┌──
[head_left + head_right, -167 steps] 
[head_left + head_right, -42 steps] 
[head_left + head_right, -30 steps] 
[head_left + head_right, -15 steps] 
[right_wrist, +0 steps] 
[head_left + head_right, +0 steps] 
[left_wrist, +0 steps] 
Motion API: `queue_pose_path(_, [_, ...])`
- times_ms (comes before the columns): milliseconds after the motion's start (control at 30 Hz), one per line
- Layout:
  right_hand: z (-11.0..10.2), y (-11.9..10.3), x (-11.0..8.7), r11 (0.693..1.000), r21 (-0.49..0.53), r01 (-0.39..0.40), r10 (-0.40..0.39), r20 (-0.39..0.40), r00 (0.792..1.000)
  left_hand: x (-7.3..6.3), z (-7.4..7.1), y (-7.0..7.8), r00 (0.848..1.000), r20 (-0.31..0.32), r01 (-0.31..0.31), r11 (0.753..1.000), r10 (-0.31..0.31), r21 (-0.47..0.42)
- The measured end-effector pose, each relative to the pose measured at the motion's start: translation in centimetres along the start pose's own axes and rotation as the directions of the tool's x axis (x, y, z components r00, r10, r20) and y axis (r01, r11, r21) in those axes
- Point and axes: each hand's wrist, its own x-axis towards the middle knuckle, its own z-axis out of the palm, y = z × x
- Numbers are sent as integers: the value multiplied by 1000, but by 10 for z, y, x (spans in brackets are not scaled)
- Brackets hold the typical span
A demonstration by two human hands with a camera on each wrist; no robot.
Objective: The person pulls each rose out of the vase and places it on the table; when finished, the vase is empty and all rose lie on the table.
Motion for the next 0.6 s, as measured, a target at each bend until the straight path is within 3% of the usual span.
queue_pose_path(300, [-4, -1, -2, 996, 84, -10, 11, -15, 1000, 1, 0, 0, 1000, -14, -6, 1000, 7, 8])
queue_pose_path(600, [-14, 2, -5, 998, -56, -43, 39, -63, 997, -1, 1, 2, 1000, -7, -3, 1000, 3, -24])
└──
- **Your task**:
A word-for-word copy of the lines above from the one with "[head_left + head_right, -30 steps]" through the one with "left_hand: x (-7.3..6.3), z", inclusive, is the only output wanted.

- **Expected answer**:
[head_left + head_right, -30 steps] 
[head_left + head_right, -15 steps] 
[right_wrist, +0 steps] 
[head_left + head_right, +0 steps] 
[left_wrist, +0 steps] 
Motion API: `queue_pose_path(_, [_, ...])`
- times_ms (comes before the columns): milliseconds after the motion's start (control at 30 Hz), one per line
- Layout:
  right_hand: z (-11.0..10.2), y (-11.9..10.3), x (-11.0..8.7), r11 (0.693..1.000), r21 (-0.49..0.53), r01 (-0.39..0.40), r10 (-0.40..0.39), r20 (-0.39..0.40), r00 (0.792..1.000)
  left_hand: x (-7.3..6.3), z (-7.4..7.1), y (-7.0..7.8), r00 (0.848..1.000), r20 (-0.31..0.32), r01 (-0.31..0.31), r11 (0.753..1.000), r10 (-0.31..0.31), r21 (-0.47..0.42)

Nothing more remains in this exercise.